Below are lines of records; copy exactly those from the one containing "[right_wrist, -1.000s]" through the one containing "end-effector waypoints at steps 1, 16", leaving the pictures behind.

-------- Provided records --------

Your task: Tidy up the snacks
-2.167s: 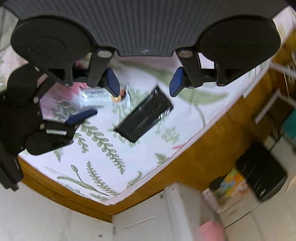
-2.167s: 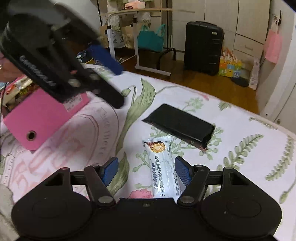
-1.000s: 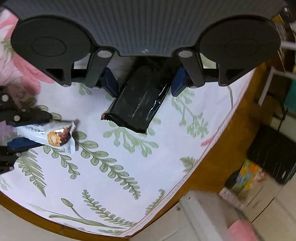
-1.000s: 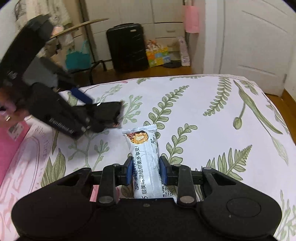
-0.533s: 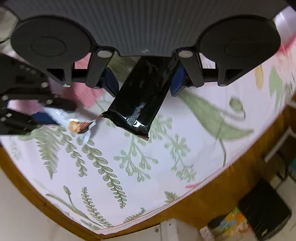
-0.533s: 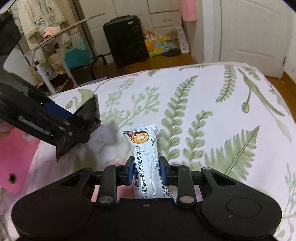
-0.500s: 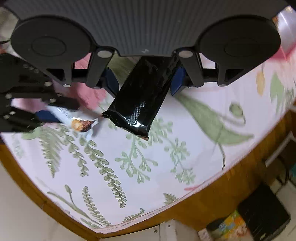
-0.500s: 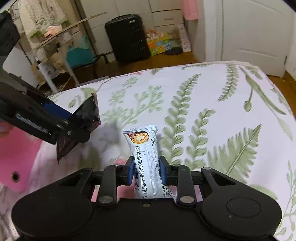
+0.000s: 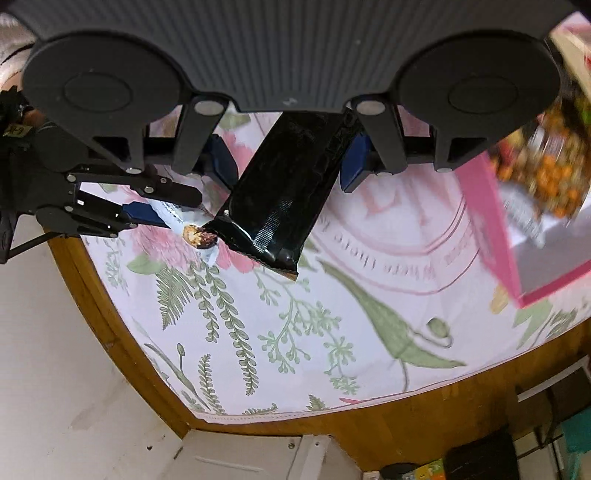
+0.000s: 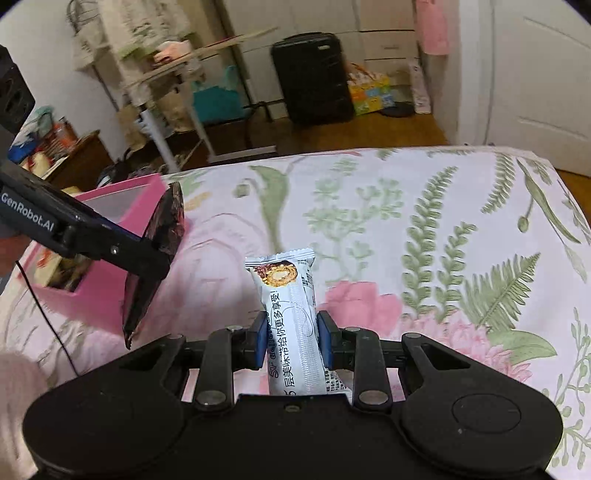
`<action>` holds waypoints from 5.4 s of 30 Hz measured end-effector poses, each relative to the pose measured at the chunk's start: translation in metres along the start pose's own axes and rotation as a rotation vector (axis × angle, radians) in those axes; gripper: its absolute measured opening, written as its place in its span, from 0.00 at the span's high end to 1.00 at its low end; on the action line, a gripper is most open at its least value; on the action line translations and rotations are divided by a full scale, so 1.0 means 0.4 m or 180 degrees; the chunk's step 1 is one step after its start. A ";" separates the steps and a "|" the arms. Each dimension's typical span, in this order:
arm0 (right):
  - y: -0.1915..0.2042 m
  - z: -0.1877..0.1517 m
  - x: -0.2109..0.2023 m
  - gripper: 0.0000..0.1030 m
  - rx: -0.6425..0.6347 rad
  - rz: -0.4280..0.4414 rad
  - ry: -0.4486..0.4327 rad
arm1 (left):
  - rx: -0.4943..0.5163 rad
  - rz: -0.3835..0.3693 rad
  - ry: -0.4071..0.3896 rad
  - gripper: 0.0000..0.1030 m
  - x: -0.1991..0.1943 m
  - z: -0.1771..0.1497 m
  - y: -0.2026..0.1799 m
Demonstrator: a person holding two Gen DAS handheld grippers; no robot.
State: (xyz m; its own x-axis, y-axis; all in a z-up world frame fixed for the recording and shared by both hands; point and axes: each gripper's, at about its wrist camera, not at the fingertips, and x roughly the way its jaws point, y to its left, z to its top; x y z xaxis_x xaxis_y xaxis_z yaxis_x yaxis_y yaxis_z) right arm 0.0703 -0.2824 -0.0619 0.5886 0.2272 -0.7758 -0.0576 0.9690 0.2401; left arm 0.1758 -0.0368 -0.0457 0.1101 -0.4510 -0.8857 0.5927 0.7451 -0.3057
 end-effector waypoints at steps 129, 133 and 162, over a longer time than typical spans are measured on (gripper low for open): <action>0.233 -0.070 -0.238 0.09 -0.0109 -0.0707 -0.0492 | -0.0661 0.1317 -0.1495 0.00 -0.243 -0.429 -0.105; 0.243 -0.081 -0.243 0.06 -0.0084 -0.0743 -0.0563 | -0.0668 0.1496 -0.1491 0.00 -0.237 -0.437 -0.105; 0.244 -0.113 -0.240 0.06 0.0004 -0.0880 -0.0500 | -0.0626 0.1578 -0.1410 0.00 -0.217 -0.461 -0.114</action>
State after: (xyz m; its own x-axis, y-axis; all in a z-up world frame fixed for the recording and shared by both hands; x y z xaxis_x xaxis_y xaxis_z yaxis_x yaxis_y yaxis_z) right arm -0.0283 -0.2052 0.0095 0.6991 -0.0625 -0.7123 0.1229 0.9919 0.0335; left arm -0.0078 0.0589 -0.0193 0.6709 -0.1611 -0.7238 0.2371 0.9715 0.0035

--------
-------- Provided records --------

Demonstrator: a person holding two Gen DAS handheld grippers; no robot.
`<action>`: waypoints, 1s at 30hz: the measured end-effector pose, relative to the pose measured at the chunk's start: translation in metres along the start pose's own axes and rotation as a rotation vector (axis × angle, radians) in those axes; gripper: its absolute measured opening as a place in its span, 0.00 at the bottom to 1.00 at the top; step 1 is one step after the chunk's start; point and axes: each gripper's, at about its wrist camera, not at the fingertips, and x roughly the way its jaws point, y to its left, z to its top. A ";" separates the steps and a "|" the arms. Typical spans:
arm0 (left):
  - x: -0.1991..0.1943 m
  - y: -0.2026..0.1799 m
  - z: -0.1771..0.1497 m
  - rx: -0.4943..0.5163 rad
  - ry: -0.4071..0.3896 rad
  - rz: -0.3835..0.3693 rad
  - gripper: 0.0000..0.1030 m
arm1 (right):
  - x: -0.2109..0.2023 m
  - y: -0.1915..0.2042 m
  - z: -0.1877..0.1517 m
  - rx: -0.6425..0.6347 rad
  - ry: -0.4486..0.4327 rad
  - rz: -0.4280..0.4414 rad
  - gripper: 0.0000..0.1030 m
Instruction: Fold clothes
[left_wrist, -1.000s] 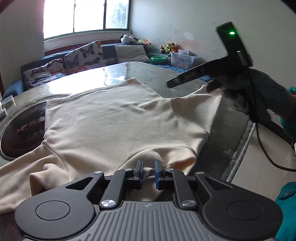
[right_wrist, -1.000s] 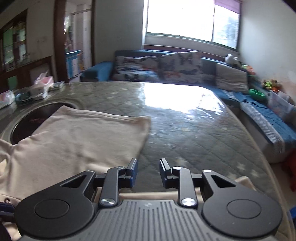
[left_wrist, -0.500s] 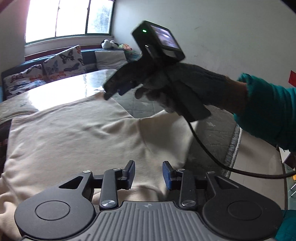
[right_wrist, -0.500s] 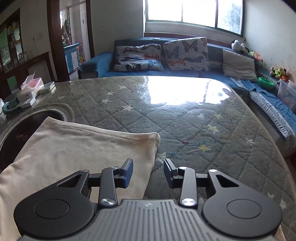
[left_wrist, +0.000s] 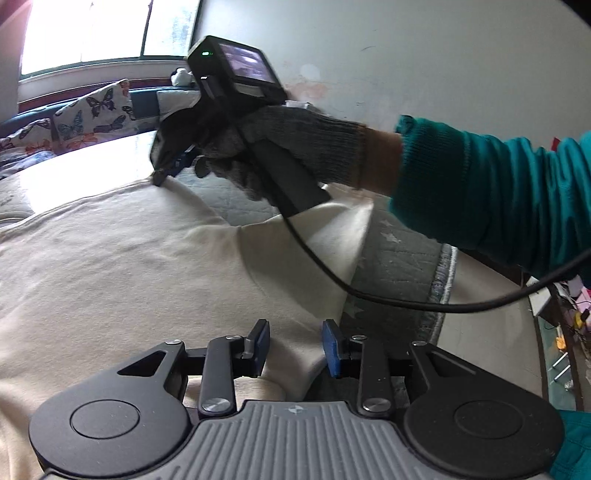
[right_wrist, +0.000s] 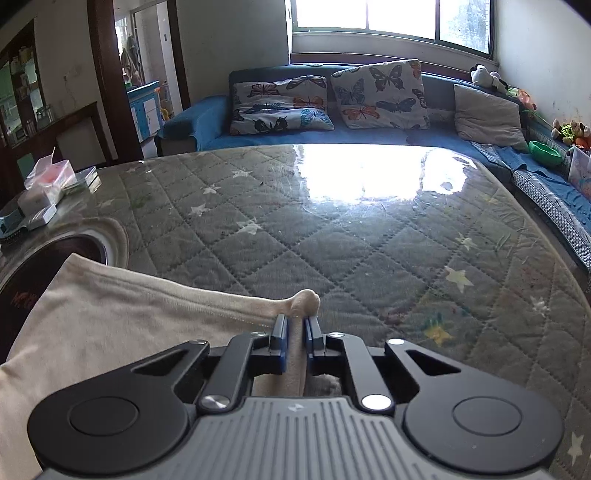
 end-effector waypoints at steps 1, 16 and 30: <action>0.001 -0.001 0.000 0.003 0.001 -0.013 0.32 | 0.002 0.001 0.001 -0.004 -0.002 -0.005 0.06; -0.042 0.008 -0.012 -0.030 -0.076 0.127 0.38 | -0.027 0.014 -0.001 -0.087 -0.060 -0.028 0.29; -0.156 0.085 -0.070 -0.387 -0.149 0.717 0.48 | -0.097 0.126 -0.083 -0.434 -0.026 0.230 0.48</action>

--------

_Completed exercise:_
[right_wrist, -1.000s] 
[left_wrist, -0.500s] 
[right_wrist, -0.500s] 
[left_wrist, +0.000s] 
[right_wrist, +0.000s] 
 end-effector waypoints at steps 1, 16 and 30: <action>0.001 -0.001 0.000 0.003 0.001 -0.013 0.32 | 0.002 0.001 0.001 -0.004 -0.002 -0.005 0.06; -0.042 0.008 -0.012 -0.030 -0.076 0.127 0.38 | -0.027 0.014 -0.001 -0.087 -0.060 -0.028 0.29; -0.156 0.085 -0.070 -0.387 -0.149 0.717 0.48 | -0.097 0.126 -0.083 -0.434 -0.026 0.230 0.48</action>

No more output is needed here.